#### What the task asks
Restrict the output to the lines below starting at the one that contains "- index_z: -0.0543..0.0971" and ending at the one that contains "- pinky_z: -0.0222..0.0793", and restate them word for word, both ends included.

Given information START

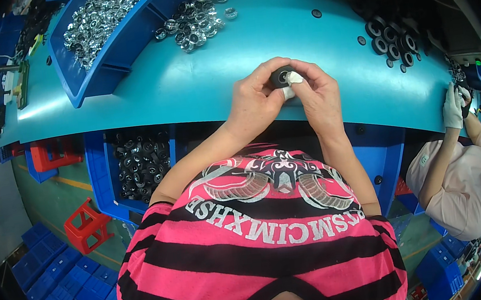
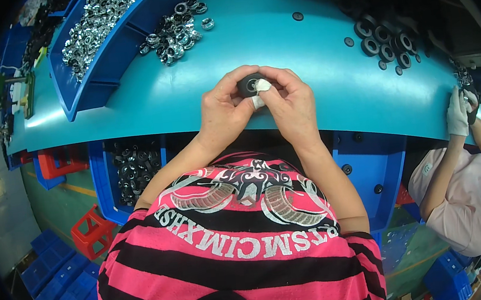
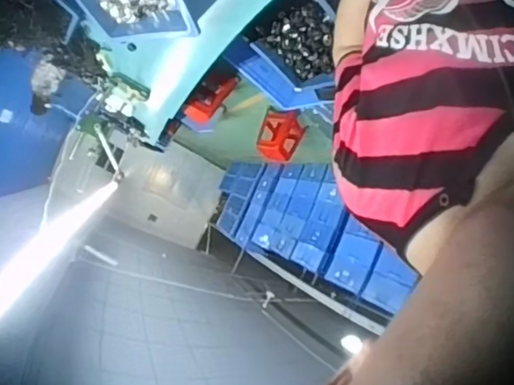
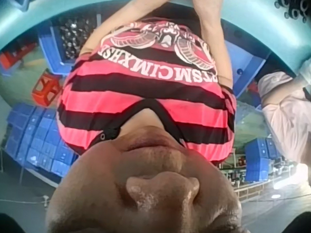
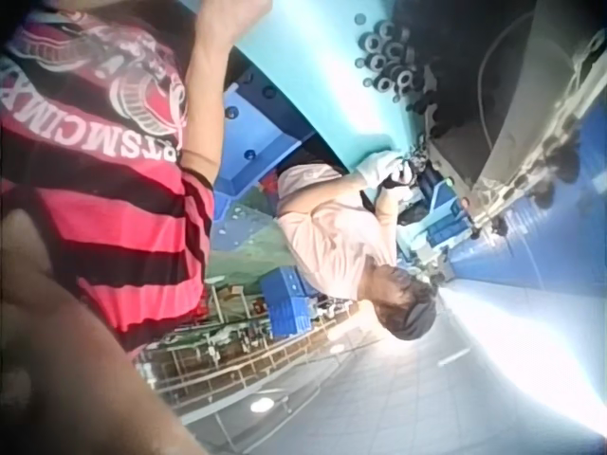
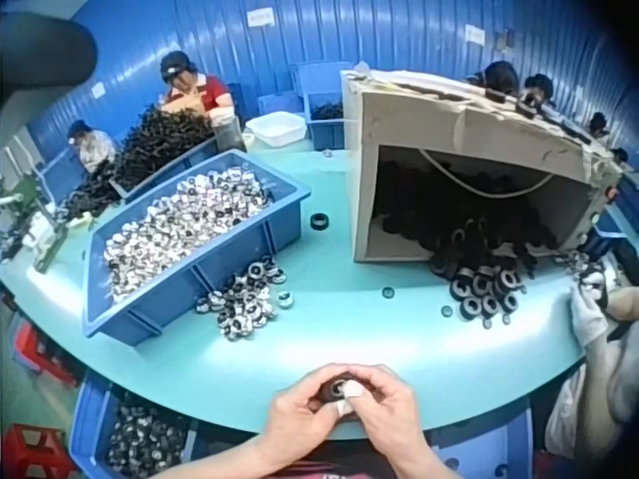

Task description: Assembling small black and white mechanical components at a factory workbench.

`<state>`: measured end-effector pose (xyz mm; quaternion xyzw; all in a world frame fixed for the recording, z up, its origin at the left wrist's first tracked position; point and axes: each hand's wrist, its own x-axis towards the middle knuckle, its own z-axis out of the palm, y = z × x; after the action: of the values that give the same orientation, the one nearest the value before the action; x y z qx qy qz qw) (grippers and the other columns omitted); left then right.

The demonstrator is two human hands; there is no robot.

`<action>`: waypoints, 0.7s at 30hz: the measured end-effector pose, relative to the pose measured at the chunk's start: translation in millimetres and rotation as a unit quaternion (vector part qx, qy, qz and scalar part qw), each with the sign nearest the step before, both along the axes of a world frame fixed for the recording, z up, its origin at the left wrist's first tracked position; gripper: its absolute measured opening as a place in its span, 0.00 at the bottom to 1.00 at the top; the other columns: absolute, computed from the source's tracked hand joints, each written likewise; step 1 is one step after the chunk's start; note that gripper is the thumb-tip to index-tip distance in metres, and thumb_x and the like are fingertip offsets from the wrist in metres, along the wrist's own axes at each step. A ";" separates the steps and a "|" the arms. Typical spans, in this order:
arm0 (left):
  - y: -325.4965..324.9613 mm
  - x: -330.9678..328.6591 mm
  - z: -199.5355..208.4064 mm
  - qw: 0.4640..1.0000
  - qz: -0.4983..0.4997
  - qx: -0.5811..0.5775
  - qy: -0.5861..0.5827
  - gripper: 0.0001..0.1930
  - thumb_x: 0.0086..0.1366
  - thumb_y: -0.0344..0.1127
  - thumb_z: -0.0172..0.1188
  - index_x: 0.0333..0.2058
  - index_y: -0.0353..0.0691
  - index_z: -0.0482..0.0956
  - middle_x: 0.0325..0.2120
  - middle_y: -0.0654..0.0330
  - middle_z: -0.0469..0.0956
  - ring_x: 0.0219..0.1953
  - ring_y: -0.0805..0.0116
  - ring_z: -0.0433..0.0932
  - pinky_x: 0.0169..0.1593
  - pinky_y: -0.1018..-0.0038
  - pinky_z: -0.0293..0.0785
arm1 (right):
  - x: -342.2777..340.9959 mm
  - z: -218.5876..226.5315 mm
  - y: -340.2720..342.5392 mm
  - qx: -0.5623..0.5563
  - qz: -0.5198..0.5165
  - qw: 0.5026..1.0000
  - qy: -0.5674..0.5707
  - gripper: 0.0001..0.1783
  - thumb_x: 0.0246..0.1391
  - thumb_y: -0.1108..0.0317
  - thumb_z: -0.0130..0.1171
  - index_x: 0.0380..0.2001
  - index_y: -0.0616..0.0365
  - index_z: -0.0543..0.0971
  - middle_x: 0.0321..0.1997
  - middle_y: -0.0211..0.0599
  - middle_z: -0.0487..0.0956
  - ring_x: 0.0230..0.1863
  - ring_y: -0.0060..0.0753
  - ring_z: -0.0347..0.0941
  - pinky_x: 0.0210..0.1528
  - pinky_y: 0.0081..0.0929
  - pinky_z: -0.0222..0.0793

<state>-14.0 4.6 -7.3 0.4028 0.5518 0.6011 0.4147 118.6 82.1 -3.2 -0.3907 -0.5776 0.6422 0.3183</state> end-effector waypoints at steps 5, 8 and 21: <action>1.8 -4.9 6.4 0.993 0.003 -0.015 -0.119 0.27 0.62 0.20 0.66 0.59 0.35 0.70 0.46 0.54 0.82 0.48 0.66 0.83 0.52 0.72 0.82 | 8.8 10.4 7.2 -0.144 0.044 0.984 0.097 0.22 0.59 0.77 0.54 0.57 0.66 0.78 0.49 0.38 0.81 0.49 0.26 0.77 0.53 0.24 0.74; 1.0 -4.7 3.4 0.995 -0.004 -0.009 -0.097 0.27 0.62 0.21 0.67 0.59 0.35 0.70 0.46 0.54 0.82 0.49 0.66 0.82 0.53 0.72 0.82 | 10.3 10.7 8.0 -0.131 0.049 0.987 0.081 0.23 0.59 0.77 0.53 0.58 0.67 0.78 0.49 0.38 0.81 0.49 0.26 0.77 0.53 0.25 0.74; 1.9 -12.0 10.1 0.978 0.064 0.043 0.192 0.24 0.53 0.22 0.73 0.49 0.36 0.76 0.41 0.59 0.78 0.42 0.70 0.81 0.44 0.74 0.82 | 10.6 24.8 2.2 0.074 0.085 0.994 0.012 0.24 0.53 0.74 0.66 0.55 0.65 0.79 0.48 0.36 0.80 0.48 0.27 0.78 0.51 0.25 0.76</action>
<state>-26.0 6.5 2.8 0.4922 0.6192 0.5610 0.2442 129.2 84.3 21.6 -0.3077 -0.6508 0.6273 0.2972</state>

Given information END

#### Your response
  - index_z: -0.0543..0.0971
  - middle_x: 0.0321..0.1997
  - middle_y: -0.0211..0.0599
  - middle_z: -0.0487..0.0956
  - ring_x: 0.0230..0.1863
  - ring_y: -0.0060..0.0753
  - ring_z: -0.0347..0.0941
  - pinky_x: 0.0210..0.1528
  - pinky_y: 0.0081..0.0929
  - pinky_z: -0.0222..0.0793

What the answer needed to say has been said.